- ACTION ITEM -
The answer must be every entry below, word for word, with the pictures left out.

****************************************

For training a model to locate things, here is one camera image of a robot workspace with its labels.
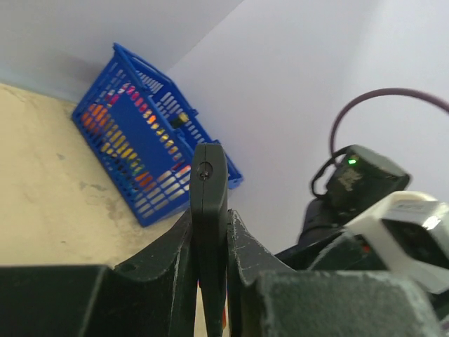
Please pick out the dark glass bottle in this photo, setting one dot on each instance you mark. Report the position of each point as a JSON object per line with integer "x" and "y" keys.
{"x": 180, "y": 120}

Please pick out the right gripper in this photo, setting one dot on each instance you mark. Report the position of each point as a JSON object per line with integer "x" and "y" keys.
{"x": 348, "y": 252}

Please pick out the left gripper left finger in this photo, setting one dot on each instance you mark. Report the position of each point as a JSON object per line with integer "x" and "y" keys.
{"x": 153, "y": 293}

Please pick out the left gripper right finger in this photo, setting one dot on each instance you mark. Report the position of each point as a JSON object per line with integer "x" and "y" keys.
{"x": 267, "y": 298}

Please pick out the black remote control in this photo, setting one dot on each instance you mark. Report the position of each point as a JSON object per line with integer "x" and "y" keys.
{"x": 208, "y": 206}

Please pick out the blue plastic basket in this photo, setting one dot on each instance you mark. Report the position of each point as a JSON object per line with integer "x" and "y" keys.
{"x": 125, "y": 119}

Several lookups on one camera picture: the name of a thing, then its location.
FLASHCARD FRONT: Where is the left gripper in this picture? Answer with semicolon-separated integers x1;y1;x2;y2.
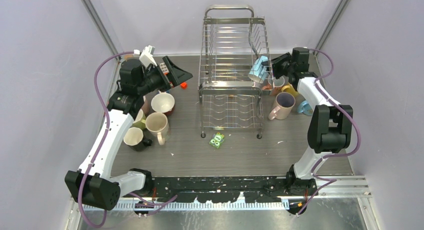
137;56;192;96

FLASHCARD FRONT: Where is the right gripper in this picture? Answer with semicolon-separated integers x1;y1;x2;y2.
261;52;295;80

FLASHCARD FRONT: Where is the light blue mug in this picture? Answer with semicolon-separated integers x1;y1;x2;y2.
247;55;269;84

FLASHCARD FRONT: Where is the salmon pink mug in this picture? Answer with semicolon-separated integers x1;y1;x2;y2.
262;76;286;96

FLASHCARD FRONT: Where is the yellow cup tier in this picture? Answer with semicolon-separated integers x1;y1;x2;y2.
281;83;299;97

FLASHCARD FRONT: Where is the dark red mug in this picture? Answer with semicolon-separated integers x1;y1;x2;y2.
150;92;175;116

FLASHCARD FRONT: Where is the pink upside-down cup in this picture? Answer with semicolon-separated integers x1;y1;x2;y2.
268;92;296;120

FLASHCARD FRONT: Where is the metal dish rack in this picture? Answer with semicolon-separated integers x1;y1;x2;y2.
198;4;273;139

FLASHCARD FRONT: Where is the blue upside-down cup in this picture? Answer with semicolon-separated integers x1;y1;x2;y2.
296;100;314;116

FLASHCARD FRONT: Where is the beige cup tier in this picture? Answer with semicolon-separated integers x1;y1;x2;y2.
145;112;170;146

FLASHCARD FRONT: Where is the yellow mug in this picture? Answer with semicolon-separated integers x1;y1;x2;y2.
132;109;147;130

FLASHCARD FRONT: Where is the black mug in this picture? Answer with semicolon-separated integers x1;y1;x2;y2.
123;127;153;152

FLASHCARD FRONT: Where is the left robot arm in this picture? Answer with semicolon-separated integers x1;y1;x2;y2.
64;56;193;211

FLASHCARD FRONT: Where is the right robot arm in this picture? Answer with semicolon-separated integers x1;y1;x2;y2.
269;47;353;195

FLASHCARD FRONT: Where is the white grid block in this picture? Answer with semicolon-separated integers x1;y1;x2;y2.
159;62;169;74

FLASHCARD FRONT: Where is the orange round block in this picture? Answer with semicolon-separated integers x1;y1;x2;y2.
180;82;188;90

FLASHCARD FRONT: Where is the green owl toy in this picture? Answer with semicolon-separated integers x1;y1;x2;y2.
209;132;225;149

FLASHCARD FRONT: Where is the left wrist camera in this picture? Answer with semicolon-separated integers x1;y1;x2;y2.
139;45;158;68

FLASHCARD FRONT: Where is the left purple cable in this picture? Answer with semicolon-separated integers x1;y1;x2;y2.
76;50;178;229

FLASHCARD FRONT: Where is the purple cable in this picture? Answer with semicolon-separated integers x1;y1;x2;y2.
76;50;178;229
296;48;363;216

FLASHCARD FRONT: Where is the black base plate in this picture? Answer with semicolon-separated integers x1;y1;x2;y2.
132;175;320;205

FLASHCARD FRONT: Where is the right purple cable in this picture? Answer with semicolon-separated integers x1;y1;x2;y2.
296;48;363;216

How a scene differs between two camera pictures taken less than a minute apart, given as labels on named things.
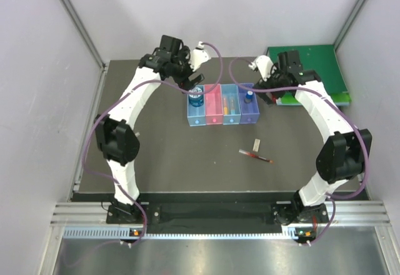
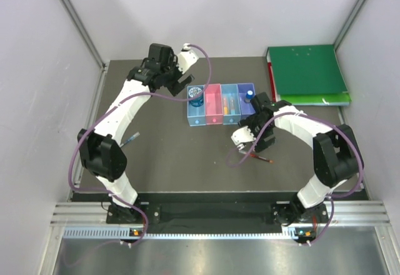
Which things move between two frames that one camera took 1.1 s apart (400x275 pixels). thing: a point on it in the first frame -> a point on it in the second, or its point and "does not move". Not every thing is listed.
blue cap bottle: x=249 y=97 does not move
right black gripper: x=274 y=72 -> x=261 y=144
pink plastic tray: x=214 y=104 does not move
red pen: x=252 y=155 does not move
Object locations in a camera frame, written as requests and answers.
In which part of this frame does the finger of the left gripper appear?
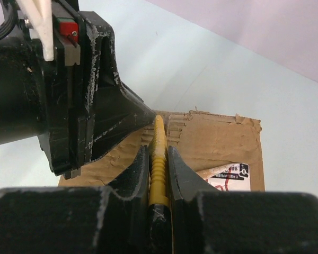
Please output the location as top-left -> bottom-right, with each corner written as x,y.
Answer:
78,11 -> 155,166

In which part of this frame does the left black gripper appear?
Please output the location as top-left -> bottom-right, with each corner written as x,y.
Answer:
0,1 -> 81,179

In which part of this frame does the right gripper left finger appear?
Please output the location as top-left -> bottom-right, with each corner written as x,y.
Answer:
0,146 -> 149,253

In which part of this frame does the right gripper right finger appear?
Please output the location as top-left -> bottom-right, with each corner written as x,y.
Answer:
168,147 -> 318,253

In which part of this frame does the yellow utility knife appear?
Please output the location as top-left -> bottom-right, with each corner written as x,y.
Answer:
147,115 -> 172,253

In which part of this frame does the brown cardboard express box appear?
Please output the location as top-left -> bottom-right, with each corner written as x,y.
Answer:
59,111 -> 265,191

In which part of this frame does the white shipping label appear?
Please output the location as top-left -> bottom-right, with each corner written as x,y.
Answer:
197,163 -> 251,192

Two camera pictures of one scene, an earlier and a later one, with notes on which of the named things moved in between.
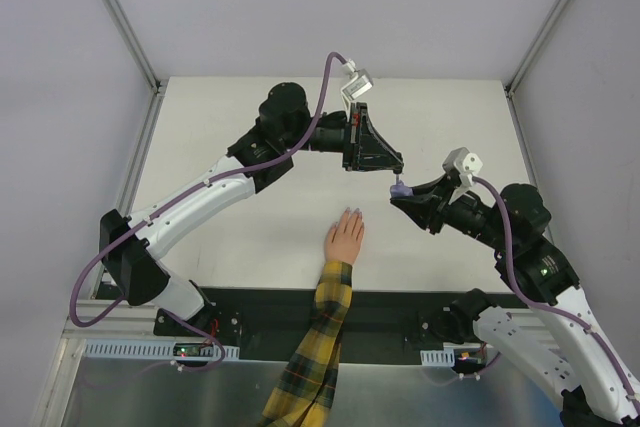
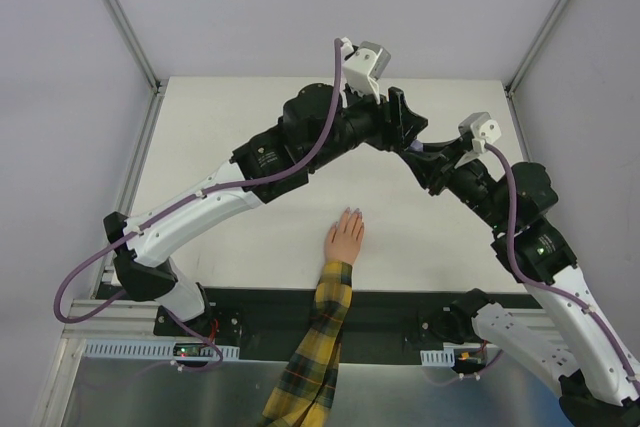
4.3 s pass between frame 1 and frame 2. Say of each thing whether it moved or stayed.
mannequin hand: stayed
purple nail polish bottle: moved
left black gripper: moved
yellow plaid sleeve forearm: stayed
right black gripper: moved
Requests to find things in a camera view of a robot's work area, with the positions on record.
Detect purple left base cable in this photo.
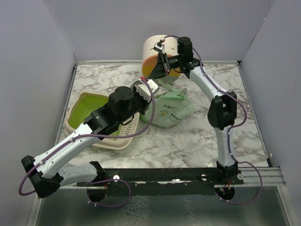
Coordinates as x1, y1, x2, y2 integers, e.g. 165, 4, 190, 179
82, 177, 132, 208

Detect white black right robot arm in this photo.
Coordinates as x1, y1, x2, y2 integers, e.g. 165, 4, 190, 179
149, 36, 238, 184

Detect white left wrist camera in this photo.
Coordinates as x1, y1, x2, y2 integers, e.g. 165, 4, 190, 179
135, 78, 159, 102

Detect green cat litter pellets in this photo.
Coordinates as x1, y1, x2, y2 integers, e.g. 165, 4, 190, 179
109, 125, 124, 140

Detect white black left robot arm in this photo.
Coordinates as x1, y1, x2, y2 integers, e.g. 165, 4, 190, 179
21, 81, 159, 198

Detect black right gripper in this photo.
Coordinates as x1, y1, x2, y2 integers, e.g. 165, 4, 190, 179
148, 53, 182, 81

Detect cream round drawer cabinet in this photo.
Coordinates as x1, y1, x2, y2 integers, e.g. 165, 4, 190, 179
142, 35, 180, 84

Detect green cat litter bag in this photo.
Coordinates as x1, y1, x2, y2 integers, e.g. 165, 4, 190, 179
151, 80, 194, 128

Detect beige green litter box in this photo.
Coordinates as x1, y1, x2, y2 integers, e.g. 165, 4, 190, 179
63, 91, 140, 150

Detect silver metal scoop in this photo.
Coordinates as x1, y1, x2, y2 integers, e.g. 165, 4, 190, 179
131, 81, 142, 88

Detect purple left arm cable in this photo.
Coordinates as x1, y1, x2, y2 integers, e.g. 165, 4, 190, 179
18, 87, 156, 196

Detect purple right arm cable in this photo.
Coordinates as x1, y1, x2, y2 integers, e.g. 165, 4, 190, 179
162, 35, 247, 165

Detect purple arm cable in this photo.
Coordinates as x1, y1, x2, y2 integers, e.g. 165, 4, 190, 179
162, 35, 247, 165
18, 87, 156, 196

****************************************

- WRITTEN REPLY -
For training a model to locate things, here is one camera image of a robot workspace with its labels.
Please pick out the dark glass bottle in this photo, setting one dot on each instance you mark. Report the position of each point as a JSON object per line with integer "x" and "y" keys.
{"x": 180, "y": 120}

Please pick out the right gripper in this photo, setting one dot on each instance you mark. Report the position of each point as a JSON object per line with integer "x" and "y" keys.
{"x": 348, "y": 252}

Please pick out the left gripper left finger in this photo, setting one dot on each instance you mark. Report the position of each point as a JSON object per line with integer "x" and "y" keys.
{"x": 153, "y": 293}

Please pick out the left gripper right finger in this photo, setting one dot on each instance you mark. Report the position of each point as a JSON object per line with integer "x" and "y" keys.
{"x": 267, "y": 298}

Please pick out the black remote control in this photo, setting one dot on each instance you mark. Report the position of each point as a JSON object per line with integer "x" and "y" keys.
{"x": 208, "y": 206}

Please pick out the blue plastic basket in this photo, setting one dot on each instance you mark. Report the position of each point as a JSON object per line with integer "x" and "y" keys.
{"x": 125, "y": 119}

Several lookups on one camera picture: the name of a thing, then its location.
FLASHCARD FRONT: Where is the left gripper in this picture? Answer with semicolon-separated integers x1;y1;x2;y2.
137;56;192;96

FLASHCARD FRONT: Where is the right gripper in this picture? Answer with semicolon-separated integers x1;y1;x2;y2.
261;52;295;80

FLASHCARD FRONT: Where is the light blue mug in this picture? Answer with semicolon-separated integers x1;y1;x2;y2.
247;55;269;84

FLASHCARD FRONT: Where is the salmon pink mug in this picture? Answer with semicolon-separated integers x1;y1;x2;y2.
262;76;286;96

FLASHCARD FRONT: Where is the yellow cup tier in this picture? Answer with semicolon-separated integers x1;y1;x2;y2.
281;83;299;97

FLASHCARD FRONT: Where is the dark red mug in this picture? Answer with semicolon-separated integers x1;y1;x2;y2.
150;92;175;116

FLASHCARD FRONT: Where is the pink upside-down cup in this picture? Answer with semicolon-separated integers x1;y1;x2;y2.
268;92;296;120

FLASHCARD FRONT: Where is the metal dish rack in this picture? Answer with semicolon-separated integers x1;y1;x2;y2.
198;4;273;139

FLASHCARD FRONT: Where is the blue upside-down cup in this picture? Answer with semicolon-separated integers x1;y1;x2;y2.
296;100;314;116

FLASHCARD FRONT: Where is the beige cup tier in this picture? Answer with semicolon-separated integers x1;y1;x2;y2.
145;112;170;146

FLASHCARD FRONT: Where is the yellow mug in this picture? Answer with semicolon-separated integers x1;y1;x2;y2.
132;109;147;130

FLASHCARD FRONT: Where is the black mug in this picture? Answer with semicolon-separated integers x1;y1;x2;y2.
123;127;153;152

FLASHCARD FRONT: Where is the left robot arm in this picture? Answer with semicolon-separated integers x1;y1;x2;y2.
64;56;193;211

FLASHCARD FRONT: Where is the right robot arm in this picture? Answer with semicolon-separated integers x1;y1;x2;y2.
269;47;353;195

FLASHCARD FRONT: Where is the white grid block in this picture? Answer with semicolon-separated integers x1;y1;x2;y2.
159;62;169;74

FLASHCARD FRONT: Where is the orange round block in this picture? Answer with semicolon-separated integers x1;y1;x2;y2.
180;82;188;90

FLASHCARD FRONT: Where is the green owl toy in this picture? Answer with semicolon-separated integers x1;y1;x2;y2.
209;132;225;149

FLASHCARD FRONT: Where is the left wrist camera in this picture? Answer with semicolon-separated integers x1;y1;x2;y2.
139;45;158;68

FLASHCARD FRONT: Where is the left purple cable in this picture? Answer with semicolon-separated integers x1;y1;x2;y2.
76;50;178;229

FLASHCARD FRONT: Where is the purple cable in this picture? Answer with semicolon-separated integers x1;y1;x2;y2.
76;50;178;229
296;48;363;216

FLASHCARD FRONT: Where is the black base plate in this picture? Answer with semicolon-separated integers x1;y1;x2;y2.
132;175;320;205

FLASHCARD FRONT: Where is the right purple cable in this picture? Answer with semicolon-separated integers x1;y1;x2;y2.
296;48;363;216

How a scene differs between two camera pictures taken less than a minute apart, given as labels on named things.
Which things move between two frames that one camera took 1.1 s apart (400x275 pixels). thing: a point on it in the first frame -> a point on it in the second, or its point and "does not move". Not every thing is listed.
blue cap bottle: x=249 y=97 does not move
right black gripper: x=274 y=72 -> x=261 y=144
pink plastic tray: x=214 y=104 does not move
red pen: x=252 y=155 does not move
Object locations in a camera frame, written as requests and answers.
In which part of this frame does the finger of the left gripper appear?
Please output the location as top-left -> bottom-right, with each corner written as x,y.
Answer:
78,11 -> 155,166

In which part of this frame does the left black gripper appear?
Please output the location as top-left -> bottom-right, with each corner written as x,y.
Answer:
0,1 -> 81,179

In which part of this frame does the right gripper left finger appear?
Please output the location as top-left -> bottom-right, with each corner written as x,y.
Answer:
0,146 -> 149,253

In which part of this frame does the right gripper right finger appear?
Please output the location as top-left -> bottom-right, with each corner written as x,y.
Answer:
168,147 -> 318,253

In which part of this frame does the yellow utility knife appear?
Please output the location as top-left -> bottom-right, with each corner written as x,y.
Answer:
147,115 -> 172,253

In which part of this frame does the brown cardboard express box appear?
Please output the location as top-left -> bottom-right, with each corner written as x,y.
Answer:
59,111 -> 265,191

In which part of this frame does the white shipping label appear?
Please output the location as top-left -> bottom-right, with each corner written as x,y.
Answer:
197,163 -> 251,192

Two camera pictures of one scene, an earlier and a later one, with notes on which of the named things moved in between.
4.3 s pass between frame 1 and frame 2. Say of each thing whether it moved or stayed.
mannequin hand: stayed
purple nail polish bottle: moved
left black gripper: moved
yellow plaid sleeve forearm: stayed
right black gripper: moved
Requests to find things in a camera view of a robot's work area, with the positions on record.
Detect purple left base cable in this photo.
Coordinates as x1, y1, x2, y2 integers, e.g. 165, 4, 190, 179
82, 177, 132, 208

Detect white black right robot arm in this photo.
Coordinates as x1, y1, x2, y2 integers, e.g. 165, 4, 190, 179
149, 36, 238, 184

Detect white left wrist camera in this photo.
Coordinates as x1, y1, x2, y2 integers, e.g. 165, 4, 190, 179
135, 78, 159, 102

Detect green cat litter pellets in this photo.
Coordinates as x1, y1, x2, y2 integers, e.g. 165, 4, 190, 179
109, 125, 124, 140

Detect white black left robot arm in this photo.
Coordinates as x1, y1, x2, y2 integers, e.g. 165, 4, 190, 179
21, 81, 159, 198

Detect black right gripper in this photo.
Coordinates as x1, y1, x2, y2 integers, e.g. 165, 4, 190, 179
148, 53, 182, 81

Detect cream round drawer cabinet in this photo.
Coordinates as x1, y1, x2, y2 integers, e.g. 165, 4, 190, 179
142, 35, 180, 84

Detect green cat litter bag in this photo.
Coordinates as x1, y1, x2, y2 integers, e.g. 165, 4, 190, 179
151, 80, 194, 128

Detect beige green litter box in this photo.
Coordinates as x1, y1, x2, y2 integers, e.g. 165, 4, 190, 179
63, 91, 140, 150

Detect silver metal scoop in this photo.
Coordinates as x1, y1, x2, y2 integers, e.g. 165, 4, 190, 179
131, 81, 142, 88

Detect purple left arm cable in this photo.
Coordinates as x1, y1, x2, y2 integers, e.g. 165, 4, 190, 179
18, 87, 156, 196

Detect purple right arm cable in this photo.
Coordinates as x1, y1, x2, y2 integers, e.g. 165, 4, 190, 179
162, 35, 247, 165

Detect purple arm cable in this photo.
Coordinates as x1, y1, x2, y2 integers, e.g. 165, 4, 190, 179
162, 35, 247, 165
18, 87, 156, 196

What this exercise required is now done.